• **EXERCISE AIM**
The answer must be every line of the records below that contains the word "camera".

--- THE DATA Enclosed Below ---

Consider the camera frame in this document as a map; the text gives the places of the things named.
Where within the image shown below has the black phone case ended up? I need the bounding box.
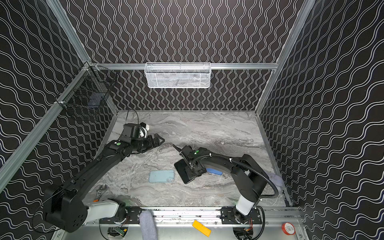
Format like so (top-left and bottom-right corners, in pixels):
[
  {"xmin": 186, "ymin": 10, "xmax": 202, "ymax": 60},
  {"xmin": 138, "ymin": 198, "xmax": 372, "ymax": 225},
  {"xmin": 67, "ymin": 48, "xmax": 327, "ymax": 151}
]
[{"xmin": 174, "ymin": 159, "xmax": 200, "ymax": 185}]

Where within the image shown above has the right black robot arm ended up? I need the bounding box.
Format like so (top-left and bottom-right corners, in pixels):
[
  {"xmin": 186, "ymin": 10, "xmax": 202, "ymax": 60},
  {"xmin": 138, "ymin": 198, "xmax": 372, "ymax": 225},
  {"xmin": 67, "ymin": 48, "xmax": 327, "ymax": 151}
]
[{"xmin": 172, "ymin": 144, "xmax": 279, "ymax": 217}]

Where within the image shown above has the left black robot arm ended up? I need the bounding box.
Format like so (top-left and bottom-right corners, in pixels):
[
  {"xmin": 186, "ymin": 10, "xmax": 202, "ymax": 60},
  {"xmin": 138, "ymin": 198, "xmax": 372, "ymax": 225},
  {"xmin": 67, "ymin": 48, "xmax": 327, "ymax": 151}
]
[{"xmin": 43, "ymin": 134, "xmax": 165, "ymax": 233}]

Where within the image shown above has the blue phone case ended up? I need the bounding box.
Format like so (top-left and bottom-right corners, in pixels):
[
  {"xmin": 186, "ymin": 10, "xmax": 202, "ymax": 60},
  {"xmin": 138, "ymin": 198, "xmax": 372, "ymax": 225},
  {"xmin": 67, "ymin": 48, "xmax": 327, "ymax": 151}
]
[{"xmin": 206, "ymin": 168, "xmax": 223, "ymax": 176}]

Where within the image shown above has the light green phone case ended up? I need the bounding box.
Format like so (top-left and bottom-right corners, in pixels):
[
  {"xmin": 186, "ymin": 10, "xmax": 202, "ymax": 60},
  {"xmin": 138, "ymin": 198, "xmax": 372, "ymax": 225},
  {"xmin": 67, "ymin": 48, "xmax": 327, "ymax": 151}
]
[{"xmin": 149, "ymin": 170, "xmax": 175, "ymax": 183}]

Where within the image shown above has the yellow block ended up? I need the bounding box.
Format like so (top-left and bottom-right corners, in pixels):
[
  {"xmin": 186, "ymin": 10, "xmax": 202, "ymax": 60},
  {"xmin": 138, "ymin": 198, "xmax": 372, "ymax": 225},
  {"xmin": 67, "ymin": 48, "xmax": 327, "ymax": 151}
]
[{"xmin": 193, "ymin": 220, "xmax": 212, "ymax": 237}]

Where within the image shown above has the grey cloth roll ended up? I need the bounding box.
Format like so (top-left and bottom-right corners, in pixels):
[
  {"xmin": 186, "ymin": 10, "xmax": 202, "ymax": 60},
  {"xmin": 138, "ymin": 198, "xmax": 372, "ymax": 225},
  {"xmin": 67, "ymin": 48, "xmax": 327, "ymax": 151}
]
[{"xmin": 139, "ymin": 211, "xmax": 158, "ymax": 240}]

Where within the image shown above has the purple grey cloth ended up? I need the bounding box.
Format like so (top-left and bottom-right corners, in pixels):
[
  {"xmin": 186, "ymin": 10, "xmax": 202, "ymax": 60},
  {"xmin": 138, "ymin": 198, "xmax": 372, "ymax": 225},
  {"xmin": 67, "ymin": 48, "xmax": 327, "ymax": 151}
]
[{"xmin": 269, "ymin": 173, "xmax": 285, "ymax": 192}]

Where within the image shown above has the red tape roll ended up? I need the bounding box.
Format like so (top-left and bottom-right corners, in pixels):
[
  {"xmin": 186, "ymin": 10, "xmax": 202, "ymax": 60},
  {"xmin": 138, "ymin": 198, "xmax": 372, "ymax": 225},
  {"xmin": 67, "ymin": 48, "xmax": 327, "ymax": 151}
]
[{"xmin": 282, "ymin": 223, "xmax": 296, "ymax": 236}]

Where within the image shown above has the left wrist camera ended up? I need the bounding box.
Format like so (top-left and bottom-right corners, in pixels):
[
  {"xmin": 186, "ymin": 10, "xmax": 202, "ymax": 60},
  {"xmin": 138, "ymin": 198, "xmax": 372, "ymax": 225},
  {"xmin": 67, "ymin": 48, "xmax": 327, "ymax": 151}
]
[{"xmin": 139, "ymin": 122, "xmax": 150, "ymax": 138}]

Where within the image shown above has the orange handled wrench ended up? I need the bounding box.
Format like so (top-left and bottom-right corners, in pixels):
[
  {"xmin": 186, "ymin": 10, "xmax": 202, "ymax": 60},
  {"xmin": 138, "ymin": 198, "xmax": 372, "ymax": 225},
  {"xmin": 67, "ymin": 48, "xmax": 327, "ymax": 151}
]
[{"xmin": 93, "ymin": 185, "xmax": 108, "ymax": 202}]

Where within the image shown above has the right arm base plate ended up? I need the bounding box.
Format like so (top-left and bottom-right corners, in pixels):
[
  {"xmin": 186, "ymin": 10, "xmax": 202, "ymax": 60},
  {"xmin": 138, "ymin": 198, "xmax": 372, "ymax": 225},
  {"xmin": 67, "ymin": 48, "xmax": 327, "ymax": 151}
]
[{"xmin": 220, "ymin": 207, "xmax": 263, "ymax": 225}]

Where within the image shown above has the white wire basket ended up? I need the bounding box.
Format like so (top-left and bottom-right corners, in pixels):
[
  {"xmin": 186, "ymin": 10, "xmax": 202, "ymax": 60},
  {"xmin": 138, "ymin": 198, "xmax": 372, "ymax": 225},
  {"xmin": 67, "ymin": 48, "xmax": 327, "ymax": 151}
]
[{"xmin": 144, "ymin": 62, "xmax": 212, "ymax": 89}]

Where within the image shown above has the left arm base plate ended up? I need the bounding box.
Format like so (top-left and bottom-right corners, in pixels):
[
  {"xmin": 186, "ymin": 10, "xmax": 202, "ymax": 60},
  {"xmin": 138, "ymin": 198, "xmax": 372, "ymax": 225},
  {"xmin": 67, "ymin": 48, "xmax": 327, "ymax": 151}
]
[{"xmin": 99, "ymin": 207, "xmax": 143, "ymax": 225}]

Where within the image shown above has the black wire basket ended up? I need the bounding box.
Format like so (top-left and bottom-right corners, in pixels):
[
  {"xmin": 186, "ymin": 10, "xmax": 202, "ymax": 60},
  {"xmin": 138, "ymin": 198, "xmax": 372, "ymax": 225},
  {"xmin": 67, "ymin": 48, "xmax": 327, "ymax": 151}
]
[{"xmin": 58, "ymin": 62, "xmax": 118, "ymax": 122}]

--- End of Enclosed THE DATA ---

• **EXPECTED ANSWER**
Consider the camera frame in this document as a map; the text gives the places of the things named.
Where within the image shown above has the left wrist camera ended up? I need the bounding box.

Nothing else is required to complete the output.